#### [What you should do]
In your output, repeat each entry exactly and include no pictures.

[Start of Attachment]

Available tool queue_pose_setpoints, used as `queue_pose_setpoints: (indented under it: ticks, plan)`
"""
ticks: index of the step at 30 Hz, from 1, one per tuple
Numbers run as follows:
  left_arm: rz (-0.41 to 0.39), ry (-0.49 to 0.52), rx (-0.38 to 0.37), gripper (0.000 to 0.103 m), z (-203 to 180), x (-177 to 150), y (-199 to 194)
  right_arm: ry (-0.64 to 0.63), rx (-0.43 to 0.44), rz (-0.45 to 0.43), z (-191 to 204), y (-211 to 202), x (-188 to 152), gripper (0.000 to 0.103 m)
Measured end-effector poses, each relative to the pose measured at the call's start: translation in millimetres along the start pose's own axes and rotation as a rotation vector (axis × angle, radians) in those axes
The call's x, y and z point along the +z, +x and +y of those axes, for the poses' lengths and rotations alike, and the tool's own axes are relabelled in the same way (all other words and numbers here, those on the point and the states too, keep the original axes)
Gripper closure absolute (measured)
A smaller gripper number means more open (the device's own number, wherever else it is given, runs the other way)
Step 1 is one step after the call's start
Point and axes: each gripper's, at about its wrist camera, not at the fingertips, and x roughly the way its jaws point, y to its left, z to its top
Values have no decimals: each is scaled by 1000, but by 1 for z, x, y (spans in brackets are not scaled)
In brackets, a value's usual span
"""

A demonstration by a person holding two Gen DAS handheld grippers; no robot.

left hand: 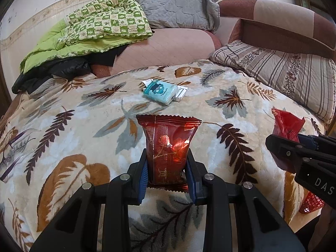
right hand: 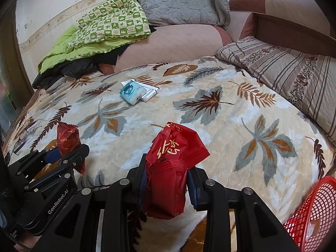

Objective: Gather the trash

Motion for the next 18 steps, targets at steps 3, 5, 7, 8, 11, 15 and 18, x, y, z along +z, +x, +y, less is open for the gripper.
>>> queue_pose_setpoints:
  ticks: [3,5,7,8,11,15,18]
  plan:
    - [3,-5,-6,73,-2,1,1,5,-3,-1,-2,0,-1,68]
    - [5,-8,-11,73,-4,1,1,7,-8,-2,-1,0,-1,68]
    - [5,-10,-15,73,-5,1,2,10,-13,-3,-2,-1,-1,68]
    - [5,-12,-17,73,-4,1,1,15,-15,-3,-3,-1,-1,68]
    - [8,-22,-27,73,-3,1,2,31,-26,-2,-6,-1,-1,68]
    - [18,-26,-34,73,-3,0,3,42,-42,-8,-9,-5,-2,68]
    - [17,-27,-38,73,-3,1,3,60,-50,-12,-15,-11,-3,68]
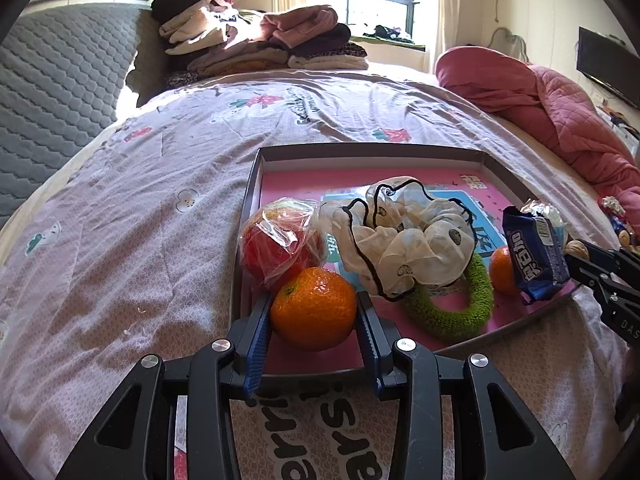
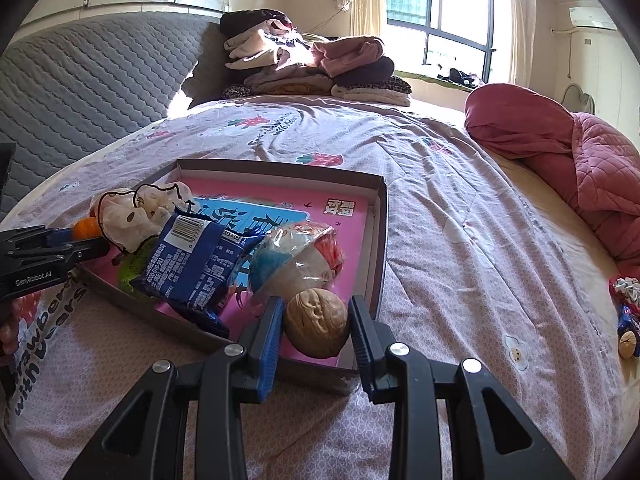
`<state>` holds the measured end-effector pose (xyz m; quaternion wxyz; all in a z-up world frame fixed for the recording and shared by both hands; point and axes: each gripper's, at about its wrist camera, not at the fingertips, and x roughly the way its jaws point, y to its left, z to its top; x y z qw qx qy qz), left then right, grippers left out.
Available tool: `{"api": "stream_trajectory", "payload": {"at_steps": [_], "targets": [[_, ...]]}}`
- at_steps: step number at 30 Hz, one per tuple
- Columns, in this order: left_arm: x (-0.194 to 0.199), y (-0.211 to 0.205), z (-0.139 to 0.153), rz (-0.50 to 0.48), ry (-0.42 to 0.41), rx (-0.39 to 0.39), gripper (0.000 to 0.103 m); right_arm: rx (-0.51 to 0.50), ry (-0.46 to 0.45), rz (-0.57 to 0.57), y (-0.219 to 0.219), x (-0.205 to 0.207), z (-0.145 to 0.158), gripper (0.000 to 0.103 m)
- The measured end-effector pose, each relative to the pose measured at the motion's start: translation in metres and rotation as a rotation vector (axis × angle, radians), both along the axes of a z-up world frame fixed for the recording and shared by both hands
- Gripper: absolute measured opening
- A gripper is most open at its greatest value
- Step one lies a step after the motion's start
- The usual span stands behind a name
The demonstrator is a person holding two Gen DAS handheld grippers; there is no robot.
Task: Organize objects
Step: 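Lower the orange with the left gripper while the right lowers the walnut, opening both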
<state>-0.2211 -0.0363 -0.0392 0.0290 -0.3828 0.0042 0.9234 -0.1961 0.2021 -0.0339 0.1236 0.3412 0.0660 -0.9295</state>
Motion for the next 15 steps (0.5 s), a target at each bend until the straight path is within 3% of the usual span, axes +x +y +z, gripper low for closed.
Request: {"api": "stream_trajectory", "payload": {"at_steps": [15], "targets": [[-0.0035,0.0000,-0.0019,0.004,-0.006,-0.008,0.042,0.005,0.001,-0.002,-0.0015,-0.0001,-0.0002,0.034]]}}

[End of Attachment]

#### [Exercise result]
Available tool queue_pose_setpoints, used as `queue_pose_setpoints: (indented under it: ticks, plan)`
"""
ticks: index of the step at 30 Hz, from 1, one per tuple
Numbers run as follows:
  left_arm: rz (-0.41 to 0.39), ry (-0.49 to 0.52), rx (-0.38 to 0.37), gripper (0.000 to 0.103 m), z (-203 to 180), x (-177 to 150), y (-199 to 194)
  right_arm: ry (-0.64 to 0.63), rx (-0.43 to 0.44), rz (-0.45 to 0.43), z (-191 to 204), y (-211 to 202), x (-188 to 152), gripper (0.000 to 0.103 m)
Measured end-effector poses, each relative to the pose measured at the call's start: translation in millimetres along the start pose's own axes and rotation as a rotation vector (axis × angle, radians) in those axes
The call's x, y and z point along the +z, +x and +y of those axes, for the poses' lengths and rotations alike, and the tool's own axes are relabelled in the same way (all other words and numbers here, those on the point and the states too, keep the original axes)
Gripper closure absolute (measured)
A smaller gripper number means more open (the device's own number, wherever else it is given, runs the other way)
Step 1 is one step after the call's start
Point and axes: each gripper's, at about its wrist camera, not at the fingertips, and x roughly the way its jaws point, y to its left, z to its top
Values have no decimals: each is scaled by 1000, but by 1 for z, x, y (spans in brackets are not scaled)
In brackets, a value's usual span
"""

A demonstration by a person holding two Gen DAS handheld grippers; no robot.

left hand: 
right hand: 

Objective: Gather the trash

Motion for the next 18 steps, targets at steps 3, 5, 7, 8, 11, 15 and 18, x, y, z along +z, +x, +y, less is open for the gripper.
>>> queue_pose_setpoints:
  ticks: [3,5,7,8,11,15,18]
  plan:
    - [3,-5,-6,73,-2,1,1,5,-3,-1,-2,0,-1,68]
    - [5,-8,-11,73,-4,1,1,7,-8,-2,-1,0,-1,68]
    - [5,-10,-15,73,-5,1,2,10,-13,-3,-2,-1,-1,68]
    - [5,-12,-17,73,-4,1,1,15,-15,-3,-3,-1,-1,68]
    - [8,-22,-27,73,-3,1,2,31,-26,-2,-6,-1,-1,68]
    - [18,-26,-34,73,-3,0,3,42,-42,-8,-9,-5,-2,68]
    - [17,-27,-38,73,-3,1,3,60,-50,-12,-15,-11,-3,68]
`<state>` holds the measured end-effector pose (xyz m; quaternion wxyz; all in a z-up world frame fixed for the recording and shared by both hands; point and axes: each gripper's, at about its wrist camera, not at the fingertips, and x roughly the way its jaws point, y to its left, z to its top; x y z qw qx qy qz), left then right, grippers left out.
Available tool: `{"api": "stream_trajectory", "payload": {"at_steps": [_], "targets": [[_, ...]]}}`
- at_steps: step number at 30 Hz, one per tuple
- Columns, in this order: left_arm: x (-0.194 to 0.199), y (-0.211 to 0.205), z (-0.139 to 0.153), rz (-0.50 to 0.48), ry (-0.42 to 0.41), rx (-0.39 to 0.39), gripper (0.000 to 0.103 m); right_arm: rx (-0.51 to 0.50), ry (-0.46 to 0.45), rz (-0.57 to 0.57), y (-0.219 to 0.219), x (-0.205 to 0.207), z (-0.145 to 0.158), gripper (0.000 to 0.103 m)
- The measured end-effector pose, each relative to the pose measured at the motion's start: translation in metres and rotation as a rotation vector (axis × angle, radians), both along the axes of a z-up world frame fixed for the recording and shared by both hands
- Gripper: absolute measured opening
- A gripper is most open at its greatest value
- Step one lies a step after the motion's start
- The usual span stands behind a name
The demonstrator is a person holding two Gen DAS handheld grippers; there is no robot.
Task: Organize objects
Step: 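Lower the orange with the left gripper while the right lowers the walnut, opening both
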<state>-0.2211 -0.0363 -0.0392 0.0290 -0.3828 0.0042 0.9234 -0.1961 0.2021 -0.0339 0.1236 0.3412 0.0660 -0.9295</state>
Motion for the next 15 steps (0.5 s), a target at each bend until the straight path is within 3% of the usual span, axes +x +y +z, gripper low for closed.
Request: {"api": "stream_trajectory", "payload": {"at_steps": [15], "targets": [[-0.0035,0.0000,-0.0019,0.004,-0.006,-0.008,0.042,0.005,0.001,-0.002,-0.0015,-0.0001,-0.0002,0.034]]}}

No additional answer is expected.